Given data:
--------------------------------

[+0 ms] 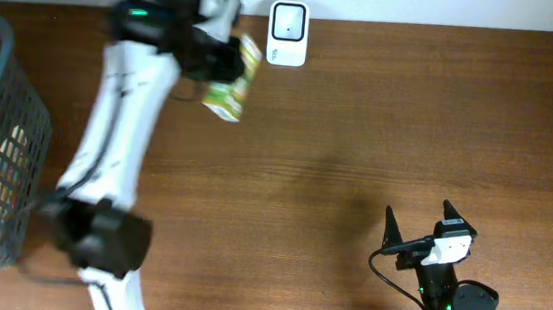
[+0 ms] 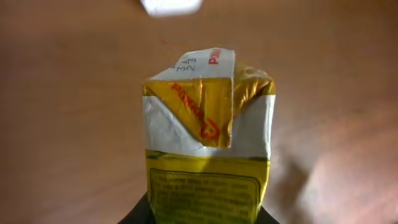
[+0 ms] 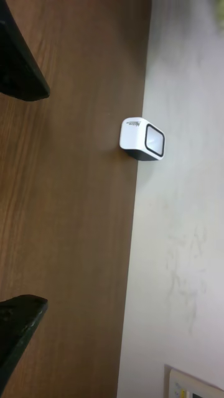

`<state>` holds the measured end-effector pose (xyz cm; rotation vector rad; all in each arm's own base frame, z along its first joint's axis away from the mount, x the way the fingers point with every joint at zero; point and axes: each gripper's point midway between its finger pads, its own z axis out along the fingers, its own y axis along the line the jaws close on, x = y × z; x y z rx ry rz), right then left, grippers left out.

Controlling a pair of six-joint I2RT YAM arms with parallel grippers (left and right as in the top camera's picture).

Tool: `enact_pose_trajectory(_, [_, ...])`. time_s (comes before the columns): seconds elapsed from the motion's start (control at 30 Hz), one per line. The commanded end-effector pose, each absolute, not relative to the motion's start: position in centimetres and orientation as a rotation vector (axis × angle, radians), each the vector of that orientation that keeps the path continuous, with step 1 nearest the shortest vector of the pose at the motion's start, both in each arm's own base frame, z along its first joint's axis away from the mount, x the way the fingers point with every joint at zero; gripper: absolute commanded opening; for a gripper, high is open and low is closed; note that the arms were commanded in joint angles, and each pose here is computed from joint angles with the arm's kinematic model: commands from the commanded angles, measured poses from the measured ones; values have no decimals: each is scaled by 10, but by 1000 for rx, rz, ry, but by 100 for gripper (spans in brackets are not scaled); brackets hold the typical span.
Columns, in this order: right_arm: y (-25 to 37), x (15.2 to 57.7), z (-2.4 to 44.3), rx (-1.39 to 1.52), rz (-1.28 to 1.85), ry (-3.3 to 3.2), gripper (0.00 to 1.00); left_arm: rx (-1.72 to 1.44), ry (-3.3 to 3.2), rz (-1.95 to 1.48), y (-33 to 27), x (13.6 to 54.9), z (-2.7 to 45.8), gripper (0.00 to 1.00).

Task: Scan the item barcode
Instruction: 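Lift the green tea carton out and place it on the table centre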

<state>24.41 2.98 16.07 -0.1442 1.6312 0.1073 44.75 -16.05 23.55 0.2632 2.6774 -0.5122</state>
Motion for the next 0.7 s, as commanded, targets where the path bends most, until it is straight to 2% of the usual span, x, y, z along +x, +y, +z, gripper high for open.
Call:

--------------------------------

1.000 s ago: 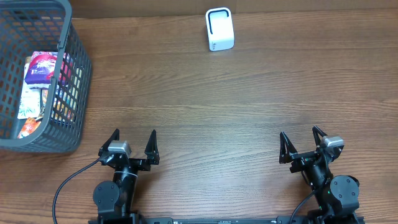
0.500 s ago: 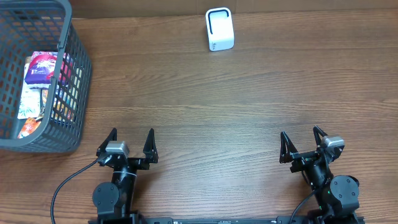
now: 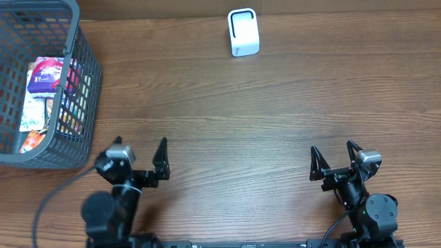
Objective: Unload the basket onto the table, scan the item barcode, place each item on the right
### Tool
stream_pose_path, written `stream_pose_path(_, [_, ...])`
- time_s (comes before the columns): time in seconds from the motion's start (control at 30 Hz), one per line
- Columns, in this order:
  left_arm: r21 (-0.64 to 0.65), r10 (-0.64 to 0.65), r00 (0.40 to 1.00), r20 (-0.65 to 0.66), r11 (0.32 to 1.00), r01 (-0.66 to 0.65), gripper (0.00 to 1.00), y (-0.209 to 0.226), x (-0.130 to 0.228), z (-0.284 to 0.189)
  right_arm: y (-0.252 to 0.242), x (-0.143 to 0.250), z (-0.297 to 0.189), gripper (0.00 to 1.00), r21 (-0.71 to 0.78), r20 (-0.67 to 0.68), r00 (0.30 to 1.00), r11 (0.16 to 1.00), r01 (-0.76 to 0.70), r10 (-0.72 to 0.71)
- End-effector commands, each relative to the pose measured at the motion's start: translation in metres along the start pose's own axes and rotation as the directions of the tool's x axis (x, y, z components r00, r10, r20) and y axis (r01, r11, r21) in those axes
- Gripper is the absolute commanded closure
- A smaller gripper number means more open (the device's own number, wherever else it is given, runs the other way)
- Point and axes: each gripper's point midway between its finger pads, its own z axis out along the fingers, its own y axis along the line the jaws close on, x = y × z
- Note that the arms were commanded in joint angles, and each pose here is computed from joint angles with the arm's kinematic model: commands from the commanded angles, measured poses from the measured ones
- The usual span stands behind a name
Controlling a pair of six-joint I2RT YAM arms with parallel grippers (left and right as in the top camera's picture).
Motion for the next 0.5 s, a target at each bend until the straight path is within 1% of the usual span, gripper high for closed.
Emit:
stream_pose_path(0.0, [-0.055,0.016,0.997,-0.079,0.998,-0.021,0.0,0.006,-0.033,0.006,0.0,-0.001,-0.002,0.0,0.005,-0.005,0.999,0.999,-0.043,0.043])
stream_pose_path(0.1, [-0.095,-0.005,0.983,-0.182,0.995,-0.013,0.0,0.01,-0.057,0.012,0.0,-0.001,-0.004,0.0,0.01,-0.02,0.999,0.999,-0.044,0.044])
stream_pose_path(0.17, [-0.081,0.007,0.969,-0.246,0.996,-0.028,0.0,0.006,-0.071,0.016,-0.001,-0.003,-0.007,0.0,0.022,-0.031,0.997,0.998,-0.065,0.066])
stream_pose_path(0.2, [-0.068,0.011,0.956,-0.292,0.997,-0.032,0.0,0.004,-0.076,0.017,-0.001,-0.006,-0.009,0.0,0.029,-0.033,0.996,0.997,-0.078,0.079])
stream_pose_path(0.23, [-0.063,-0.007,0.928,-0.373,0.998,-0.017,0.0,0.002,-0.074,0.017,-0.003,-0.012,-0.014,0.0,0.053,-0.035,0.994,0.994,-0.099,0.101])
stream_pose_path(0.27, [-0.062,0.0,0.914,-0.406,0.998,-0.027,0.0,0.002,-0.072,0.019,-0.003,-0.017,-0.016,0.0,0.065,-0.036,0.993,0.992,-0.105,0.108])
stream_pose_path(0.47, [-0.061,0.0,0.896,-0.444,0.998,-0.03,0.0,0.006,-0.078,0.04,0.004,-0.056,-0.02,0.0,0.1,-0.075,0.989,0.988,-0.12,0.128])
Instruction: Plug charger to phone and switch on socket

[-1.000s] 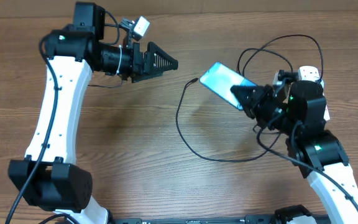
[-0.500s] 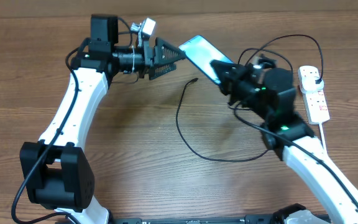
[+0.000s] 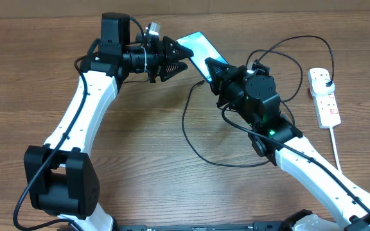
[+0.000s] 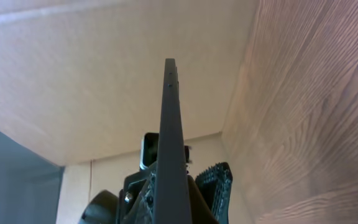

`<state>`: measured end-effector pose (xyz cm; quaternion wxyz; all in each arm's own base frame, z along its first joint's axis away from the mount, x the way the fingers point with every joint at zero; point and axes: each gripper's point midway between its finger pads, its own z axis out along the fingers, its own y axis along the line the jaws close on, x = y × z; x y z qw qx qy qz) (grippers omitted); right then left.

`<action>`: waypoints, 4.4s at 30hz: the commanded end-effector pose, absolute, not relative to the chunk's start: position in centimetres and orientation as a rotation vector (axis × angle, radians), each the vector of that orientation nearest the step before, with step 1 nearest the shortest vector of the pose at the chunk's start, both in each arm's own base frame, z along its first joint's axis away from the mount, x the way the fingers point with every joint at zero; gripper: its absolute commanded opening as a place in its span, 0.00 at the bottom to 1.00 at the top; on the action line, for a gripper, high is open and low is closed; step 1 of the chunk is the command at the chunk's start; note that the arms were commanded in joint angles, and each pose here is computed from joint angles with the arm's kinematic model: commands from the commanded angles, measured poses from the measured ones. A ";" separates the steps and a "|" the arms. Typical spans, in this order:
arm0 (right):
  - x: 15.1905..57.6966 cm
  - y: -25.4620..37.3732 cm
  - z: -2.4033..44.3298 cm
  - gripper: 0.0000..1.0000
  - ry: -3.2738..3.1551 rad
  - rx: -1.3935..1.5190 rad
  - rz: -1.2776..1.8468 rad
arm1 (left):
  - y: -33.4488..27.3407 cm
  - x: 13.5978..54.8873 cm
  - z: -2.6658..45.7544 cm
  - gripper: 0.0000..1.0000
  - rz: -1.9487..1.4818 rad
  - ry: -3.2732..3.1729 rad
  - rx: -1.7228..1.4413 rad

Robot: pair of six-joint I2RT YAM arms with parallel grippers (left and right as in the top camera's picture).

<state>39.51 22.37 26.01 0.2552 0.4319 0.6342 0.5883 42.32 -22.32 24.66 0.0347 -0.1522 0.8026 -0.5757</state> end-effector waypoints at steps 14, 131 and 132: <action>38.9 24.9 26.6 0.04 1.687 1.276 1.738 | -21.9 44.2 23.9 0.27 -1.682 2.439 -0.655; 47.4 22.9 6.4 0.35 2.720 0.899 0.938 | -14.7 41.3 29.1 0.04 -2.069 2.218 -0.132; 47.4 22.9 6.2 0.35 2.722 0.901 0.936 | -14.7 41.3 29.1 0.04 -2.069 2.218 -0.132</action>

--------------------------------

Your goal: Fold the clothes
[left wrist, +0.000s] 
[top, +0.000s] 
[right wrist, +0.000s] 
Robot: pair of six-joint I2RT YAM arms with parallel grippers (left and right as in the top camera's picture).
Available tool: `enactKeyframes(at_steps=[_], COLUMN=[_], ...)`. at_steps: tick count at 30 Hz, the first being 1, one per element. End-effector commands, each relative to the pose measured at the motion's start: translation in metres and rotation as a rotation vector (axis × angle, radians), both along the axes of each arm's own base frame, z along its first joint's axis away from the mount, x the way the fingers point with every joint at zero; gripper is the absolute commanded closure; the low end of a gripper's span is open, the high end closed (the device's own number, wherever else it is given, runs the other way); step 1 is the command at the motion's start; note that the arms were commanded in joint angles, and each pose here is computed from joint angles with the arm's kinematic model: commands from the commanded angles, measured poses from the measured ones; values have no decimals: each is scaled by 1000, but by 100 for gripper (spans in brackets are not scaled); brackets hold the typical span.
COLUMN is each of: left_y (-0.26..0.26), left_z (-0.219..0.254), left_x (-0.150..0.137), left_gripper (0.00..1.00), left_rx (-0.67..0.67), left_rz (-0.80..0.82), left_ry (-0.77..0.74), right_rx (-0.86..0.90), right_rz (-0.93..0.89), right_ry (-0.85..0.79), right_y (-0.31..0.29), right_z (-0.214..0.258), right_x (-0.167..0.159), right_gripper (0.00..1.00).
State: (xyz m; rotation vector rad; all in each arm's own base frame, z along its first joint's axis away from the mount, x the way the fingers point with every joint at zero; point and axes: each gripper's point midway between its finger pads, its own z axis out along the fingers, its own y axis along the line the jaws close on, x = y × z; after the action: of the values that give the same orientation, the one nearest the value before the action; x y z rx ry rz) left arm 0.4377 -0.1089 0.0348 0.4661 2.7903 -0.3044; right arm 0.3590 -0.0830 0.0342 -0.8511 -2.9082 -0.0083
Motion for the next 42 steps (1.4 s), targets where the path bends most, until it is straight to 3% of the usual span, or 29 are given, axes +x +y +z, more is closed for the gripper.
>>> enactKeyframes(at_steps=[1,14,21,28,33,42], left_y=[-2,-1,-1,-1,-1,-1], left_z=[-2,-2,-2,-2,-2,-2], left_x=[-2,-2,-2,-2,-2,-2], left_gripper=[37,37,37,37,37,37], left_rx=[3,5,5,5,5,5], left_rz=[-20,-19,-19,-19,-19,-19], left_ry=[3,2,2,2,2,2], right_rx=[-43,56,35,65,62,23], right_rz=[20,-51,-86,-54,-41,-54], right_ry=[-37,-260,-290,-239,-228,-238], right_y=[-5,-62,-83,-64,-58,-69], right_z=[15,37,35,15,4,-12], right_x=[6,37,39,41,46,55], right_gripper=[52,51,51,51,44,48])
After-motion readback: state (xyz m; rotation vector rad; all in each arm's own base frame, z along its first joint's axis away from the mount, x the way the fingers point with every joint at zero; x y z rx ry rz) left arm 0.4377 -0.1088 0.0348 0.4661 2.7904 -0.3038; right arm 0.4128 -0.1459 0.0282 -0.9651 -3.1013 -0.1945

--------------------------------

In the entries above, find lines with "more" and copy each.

Response to this exercise:
- A smaller gripper number means more open (the device's own number, wherever else it is given, runs the other way)
Motion for the next 42 steps (1.4 s), targets where the path bends most, until it is straight to 3% of the usual span, or 29 are given, axes +x +y +z, more is closed for the gripper.

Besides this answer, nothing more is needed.